TASK BRIEF: Report each line of the data below in which "camera" appears.

*** Opening of DATA RECORDS ***

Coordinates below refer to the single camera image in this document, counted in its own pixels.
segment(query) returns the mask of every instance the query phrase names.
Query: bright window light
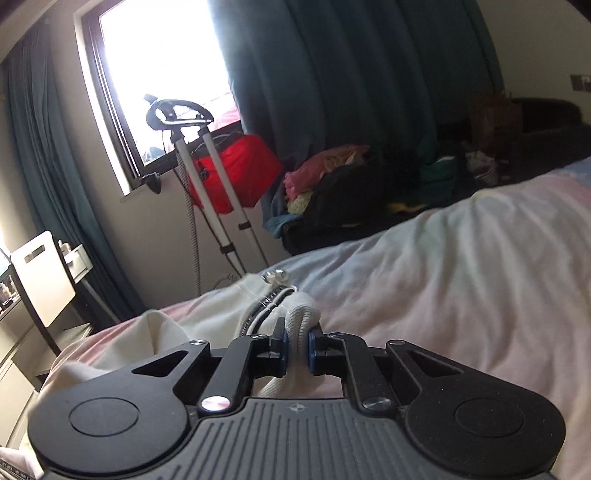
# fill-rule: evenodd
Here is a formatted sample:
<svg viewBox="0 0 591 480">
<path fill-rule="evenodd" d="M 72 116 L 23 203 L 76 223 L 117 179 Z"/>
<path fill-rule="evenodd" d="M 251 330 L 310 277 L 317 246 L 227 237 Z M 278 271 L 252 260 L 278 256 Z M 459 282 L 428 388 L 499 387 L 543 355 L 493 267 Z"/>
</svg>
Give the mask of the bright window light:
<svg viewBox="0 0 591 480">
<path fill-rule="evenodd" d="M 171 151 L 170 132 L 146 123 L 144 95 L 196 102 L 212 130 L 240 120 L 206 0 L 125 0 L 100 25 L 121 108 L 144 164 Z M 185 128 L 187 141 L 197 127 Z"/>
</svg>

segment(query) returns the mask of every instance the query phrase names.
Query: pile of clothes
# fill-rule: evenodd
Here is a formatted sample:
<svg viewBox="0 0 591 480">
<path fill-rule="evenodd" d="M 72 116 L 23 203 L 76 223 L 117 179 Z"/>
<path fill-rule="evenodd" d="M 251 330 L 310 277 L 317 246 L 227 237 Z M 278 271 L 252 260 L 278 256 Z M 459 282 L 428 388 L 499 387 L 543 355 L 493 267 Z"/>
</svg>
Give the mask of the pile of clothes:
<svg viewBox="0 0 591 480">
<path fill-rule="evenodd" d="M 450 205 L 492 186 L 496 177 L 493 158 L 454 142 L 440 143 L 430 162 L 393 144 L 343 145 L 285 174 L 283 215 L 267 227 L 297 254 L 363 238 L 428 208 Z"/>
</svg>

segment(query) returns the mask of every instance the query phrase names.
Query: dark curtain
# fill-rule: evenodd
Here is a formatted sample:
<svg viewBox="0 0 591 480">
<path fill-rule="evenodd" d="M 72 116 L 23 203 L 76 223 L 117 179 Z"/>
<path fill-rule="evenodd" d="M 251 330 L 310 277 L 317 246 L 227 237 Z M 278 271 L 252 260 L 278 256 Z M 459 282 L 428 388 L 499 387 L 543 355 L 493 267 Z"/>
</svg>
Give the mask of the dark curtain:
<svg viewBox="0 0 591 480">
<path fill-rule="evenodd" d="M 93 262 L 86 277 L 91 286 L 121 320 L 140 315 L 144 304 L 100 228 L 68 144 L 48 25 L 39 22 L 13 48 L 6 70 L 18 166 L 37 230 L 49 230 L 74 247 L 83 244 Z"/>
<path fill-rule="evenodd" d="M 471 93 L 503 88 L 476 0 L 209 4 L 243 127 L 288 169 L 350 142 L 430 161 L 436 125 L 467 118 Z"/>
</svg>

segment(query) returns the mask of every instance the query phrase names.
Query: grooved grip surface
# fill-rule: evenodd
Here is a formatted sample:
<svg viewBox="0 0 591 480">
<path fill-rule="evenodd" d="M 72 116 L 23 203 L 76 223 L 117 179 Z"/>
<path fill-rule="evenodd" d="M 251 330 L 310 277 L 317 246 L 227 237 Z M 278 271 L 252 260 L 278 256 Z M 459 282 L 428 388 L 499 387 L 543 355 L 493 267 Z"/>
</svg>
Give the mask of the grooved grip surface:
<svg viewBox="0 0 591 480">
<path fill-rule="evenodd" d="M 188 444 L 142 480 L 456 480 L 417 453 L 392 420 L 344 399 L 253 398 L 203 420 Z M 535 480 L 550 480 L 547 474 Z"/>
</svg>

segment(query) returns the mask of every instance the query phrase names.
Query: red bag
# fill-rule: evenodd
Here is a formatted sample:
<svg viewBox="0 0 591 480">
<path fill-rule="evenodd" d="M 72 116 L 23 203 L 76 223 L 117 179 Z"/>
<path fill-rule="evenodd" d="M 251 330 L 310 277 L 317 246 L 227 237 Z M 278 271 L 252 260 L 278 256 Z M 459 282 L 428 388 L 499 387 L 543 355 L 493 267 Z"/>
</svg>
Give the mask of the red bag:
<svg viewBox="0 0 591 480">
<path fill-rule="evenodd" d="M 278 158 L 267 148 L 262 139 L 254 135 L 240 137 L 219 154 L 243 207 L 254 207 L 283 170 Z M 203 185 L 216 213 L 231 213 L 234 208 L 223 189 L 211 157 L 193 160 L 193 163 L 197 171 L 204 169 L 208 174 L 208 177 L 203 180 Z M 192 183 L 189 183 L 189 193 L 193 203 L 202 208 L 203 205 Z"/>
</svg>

*** Close of DATA RECORDS ***
*** Opening of DATA RECORDS ***

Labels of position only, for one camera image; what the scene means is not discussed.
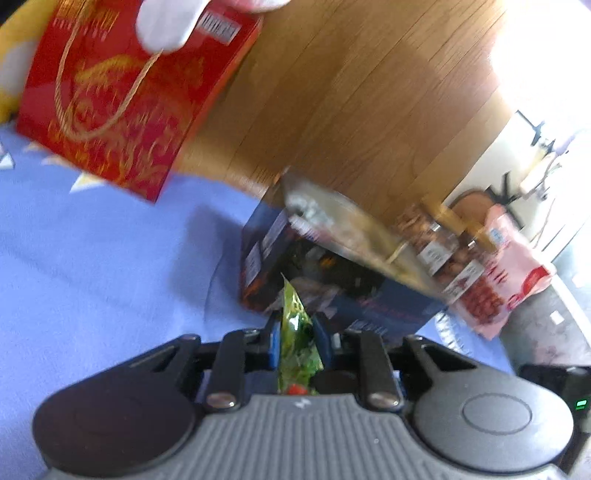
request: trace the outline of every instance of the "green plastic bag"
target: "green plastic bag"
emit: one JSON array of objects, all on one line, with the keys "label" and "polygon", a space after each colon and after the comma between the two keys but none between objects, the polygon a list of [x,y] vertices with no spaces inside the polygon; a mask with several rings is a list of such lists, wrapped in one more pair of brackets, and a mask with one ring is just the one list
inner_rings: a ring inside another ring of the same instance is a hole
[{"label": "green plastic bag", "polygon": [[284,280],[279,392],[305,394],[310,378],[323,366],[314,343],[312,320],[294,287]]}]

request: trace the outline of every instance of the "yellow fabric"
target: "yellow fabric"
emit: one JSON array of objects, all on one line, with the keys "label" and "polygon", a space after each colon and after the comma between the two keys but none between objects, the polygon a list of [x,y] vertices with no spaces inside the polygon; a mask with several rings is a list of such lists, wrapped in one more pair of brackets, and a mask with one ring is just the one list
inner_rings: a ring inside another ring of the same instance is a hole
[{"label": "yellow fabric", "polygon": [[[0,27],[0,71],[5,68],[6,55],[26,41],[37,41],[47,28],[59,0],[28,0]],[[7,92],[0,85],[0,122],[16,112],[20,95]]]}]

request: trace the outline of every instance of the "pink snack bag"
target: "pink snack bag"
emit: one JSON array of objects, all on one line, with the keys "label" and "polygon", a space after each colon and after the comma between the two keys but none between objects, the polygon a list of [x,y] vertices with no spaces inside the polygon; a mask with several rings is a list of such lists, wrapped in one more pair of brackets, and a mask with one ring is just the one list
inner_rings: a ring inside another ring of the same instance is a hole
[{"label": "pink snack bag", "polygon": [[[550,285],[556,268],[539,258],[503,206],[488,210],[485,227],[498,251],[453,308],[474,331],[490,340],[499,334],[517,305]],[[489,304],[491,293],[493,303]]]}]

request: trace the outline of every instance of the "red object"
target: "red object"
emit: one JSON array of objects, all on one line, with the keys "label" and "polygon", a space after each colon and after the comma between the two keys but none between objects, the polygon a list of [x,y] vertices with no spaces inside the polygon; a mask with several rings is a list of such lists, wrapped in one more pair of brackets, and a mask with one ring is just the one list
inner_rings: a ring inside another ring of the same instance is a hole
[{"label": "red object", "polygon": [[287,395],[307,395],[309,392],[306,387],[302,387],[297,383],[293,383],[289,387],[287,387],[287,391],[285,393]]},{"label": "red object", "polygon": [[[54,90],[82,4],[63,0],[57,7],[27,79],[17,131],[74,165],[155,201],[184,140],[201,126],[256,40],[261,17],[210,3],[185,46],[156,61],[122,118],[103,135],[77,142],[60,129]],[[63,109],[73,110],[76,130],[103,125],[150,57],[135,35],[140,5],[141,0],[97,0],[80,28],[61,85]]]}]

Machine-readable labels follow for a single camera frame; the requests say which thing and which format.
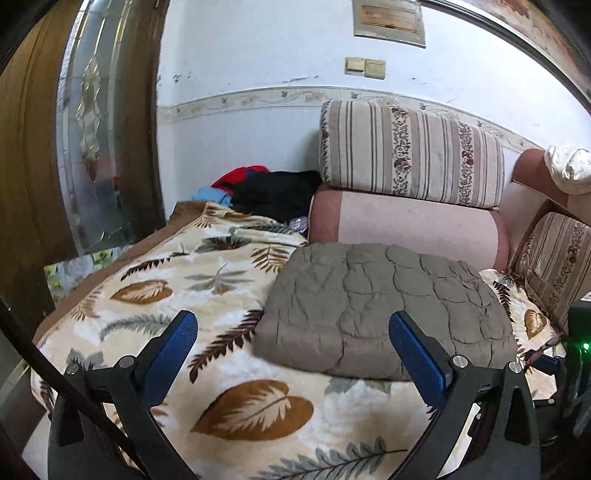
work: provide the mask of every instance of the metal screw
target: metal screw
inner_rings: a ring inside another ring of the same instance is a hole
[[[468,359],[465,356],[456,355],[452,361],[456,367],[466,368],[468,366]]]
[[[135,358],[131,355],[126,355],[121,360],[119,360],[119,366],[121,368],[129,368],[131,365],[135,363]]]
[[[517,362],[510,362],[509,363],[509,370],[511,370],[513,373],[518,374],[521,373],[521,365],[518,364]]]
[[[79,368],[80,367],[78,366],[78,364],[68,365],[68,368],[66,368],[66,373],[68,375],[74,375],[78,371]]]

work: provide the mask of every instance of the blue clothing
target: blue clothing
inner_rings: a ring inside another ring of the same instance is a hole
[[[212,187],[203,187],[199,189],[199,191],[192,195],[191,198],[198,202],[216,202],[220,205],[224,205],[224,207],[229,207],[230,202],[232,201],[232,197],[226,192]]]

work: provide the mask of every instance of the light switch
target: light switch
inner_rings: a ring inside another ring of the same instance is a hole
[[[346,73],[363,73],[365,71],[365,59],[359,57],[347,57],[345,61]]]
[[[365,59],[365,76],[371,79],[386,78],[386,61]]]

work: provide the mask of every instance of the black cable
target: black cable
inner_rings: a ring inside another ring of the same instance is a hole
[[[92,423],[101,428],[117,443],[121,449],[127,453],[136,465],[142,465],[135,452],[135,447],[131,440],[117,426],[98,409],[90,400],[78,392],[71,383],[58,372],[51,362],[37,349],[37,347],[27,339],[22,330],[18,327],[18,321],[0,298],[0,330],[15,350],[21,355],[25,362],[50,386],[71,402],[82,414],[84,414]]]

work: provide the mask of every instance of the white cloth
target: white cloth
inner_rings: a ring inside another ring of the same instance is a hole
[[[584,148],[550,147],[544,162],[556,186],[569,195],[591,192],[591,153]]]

*** Close of DATA RECORDS ***

SOLUTION TO THE EXERCISE:
Coordinates below refer to the single camera image in this document, counted in its own pixels.
Labels of position only, for one camera image; what the scene means is not discussed.
Machine-readable labels follow for a single camera frame; the requests say which thing and which format.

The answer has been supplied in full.